↓ Joint Paint, ↑ Function
A study presented at the annual meeting of the Radiological Society of North America details a novel procedure for joint denervation in patients with hip and shoulder arthritis. The cooled radiofrequency ablation (c-RFA), which stuns the nerves and slows the pain signals, offered relief to patients who either cannot or will not have surgery or have become unresponsive to anti-inflammatories or steroid injections. Felix M. Gonzalez, MD, from the Radiology Department at Emory University School of Medicine in Atlanta, Georgia, and coauthor of the study said, “the results were very impressive and promising. The patients with shoulder pain had a decrease in pain of 85%, and an increase in function of approximately 74%. In patients with hip pain, there was a 70% reduction in pain, and a gain in function of approximately 66%.”

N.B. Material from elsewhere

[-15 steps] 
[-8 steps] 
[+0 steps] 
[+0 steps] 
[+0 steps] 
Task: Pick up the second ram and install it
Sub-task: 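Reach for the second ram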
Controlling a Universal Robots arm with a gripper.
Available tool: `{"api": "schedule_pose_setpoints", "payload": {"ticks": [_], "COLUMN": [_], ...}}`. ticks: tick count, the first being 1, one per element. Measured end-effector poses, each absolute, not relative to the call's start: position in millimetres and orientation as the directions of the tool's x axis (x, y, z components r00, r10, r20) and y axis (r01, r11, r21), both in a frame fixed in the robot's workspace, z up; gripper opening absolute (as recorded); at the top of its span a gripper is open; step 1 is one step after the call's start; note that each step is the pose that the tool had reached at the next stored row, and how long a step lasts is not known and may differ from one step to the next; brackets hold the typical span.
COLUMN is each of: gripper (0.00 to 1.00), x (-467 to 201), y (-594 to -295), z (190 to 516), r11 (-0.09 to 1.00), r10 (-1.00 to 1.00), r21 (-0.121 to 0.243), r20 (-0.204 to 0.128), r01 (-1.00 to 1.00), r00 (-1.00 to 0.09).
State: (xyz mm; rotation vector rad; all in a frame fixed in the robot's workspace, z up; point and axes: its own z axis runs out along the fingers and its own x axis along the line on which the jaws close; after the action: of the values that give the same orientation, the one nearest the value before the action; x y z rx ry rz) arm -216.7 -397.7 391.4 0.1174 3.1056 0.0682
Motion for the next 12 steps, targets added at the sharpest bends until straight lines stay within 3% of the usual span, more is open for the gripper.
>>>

The study concluded that “In patients with chronic hip and shoulder joint pain, preliminary data at our institution demonstrates a statistically significant decrease in joint pain and increase in function following image-guided C-RFA of the respective articular sensory nerve fibers.” As no complications were noted during the procedure, researchers hope for eventual expanded use of c-RFA as a treatment for other patient in pain due to trauma, sickle cell anemia, metastatic cancer, or amputations.
Read the abstract.
Read the press release.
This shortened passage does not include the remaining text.